A crew from “60 Minutes Australia” was in Oneonta on Sunday to shoot footage for an upcoming segment featuring Dr. Tony Cicoria, the local orthopedic surgeon who developed a previously unknown ability as a pianist and composer after being struck by lightning in 1994.
The “60 Minutes” crew, under the direction of foreign editor and senior story producer Howard Sacre, spent about two hours on campus recording Cicoria playing the piano on the Hunt College Union stage.
“Working on 60 Minutes takes us to some weird and wonderful places, and we meet a lot of fascinating people,” said Sacre. “One of those lives in your midst: Mr. Tony Cicoria, who was struck by lightning and became a musical savant almost overnight. Who else could compose a new symphony in their own hand without formal training?”
Cicoria, who gave his public debut concert at SUNY Oneonta’s Goodrich Theater in January 2008, was profiled in a 2007 book by noted neurologist Oliver Sacks, “Musicophilia: Tales of Music and the Brain.” His story has been featured in numerous magazine articles and television programs, including BBC One’s documentary “Imagine” and a PBS “Nova” episode titled “Musical Minds.”
An Oneonta resident, Cicoria practices at Chenango Memorial Hospital in Norwich. In 1994, while using a public telephone during a family outing near Albany, he was struck by lightning and survived a near-death experience. Shortly thereafter, he developed an insatiable desire to hear and play the piano, and music started coming to him in dreams. After attempting to teach himself, he began taking piano lessons and was soon composing music, including his three-movement “Lightning Sonata,” which is featured on his
2008 CD, “Notes from an Accidental Pianist and Composer.”

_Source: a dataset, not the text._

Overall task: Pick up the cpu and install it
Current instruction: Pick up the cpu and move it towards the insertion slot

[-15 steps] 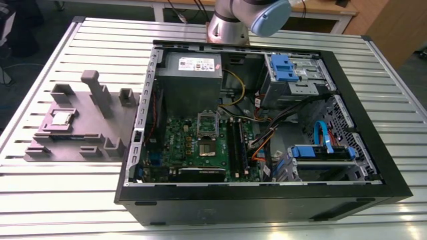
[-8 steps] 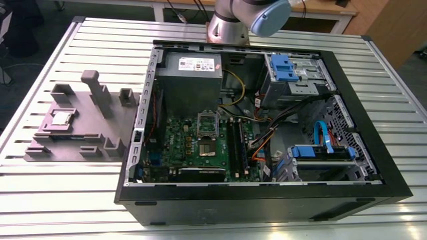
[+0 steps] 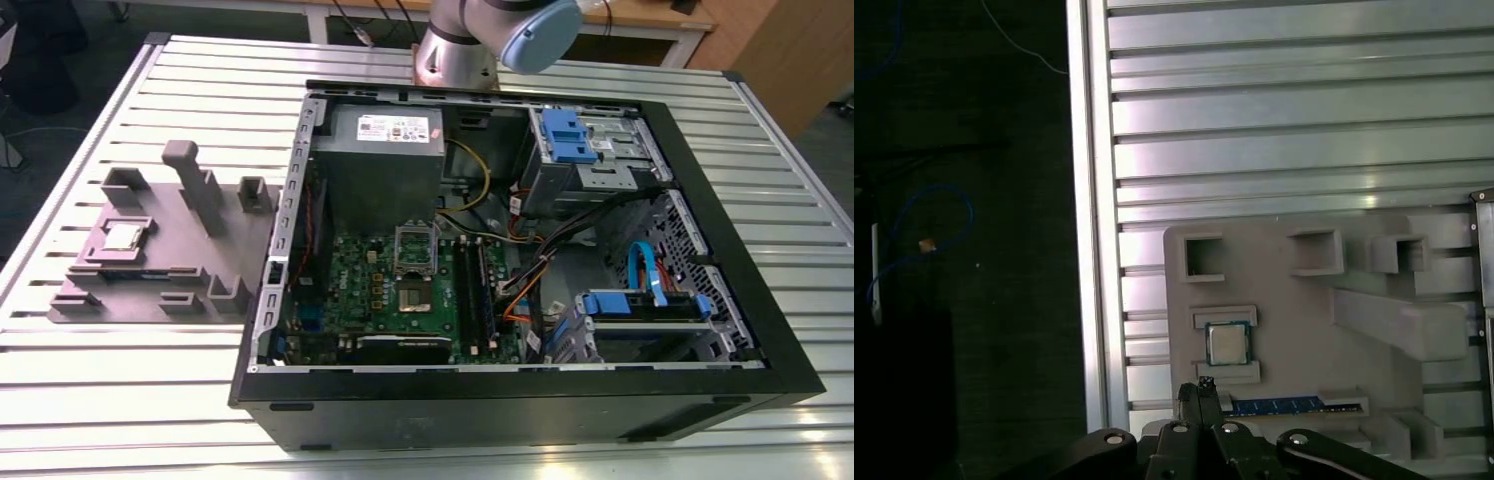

SUNY Oneonta Television Producer/Director Jared Stanley, who teaches a documentary production class in the college’s Communication Arts department, and Angela DiCorato, a junior Mass Communications major from Jefferson, N.Y., hosted the television crew while on campus. DiCorato said being able to watch such high-caliber professionals in action—and even chat with them about a documentary she’s working on—was a great experience.
“It was cool to see how everything was specialized, with different jobs that the crew has to do in order to get the footage they need. They were very efficient,” said DiCorato, who aspires to a career in broadcast news or documentary production.
Sacre said the story will be available for viewing on the newsmagazine’s website, www.ninemsn.com.au/sixtyminutes, by summer.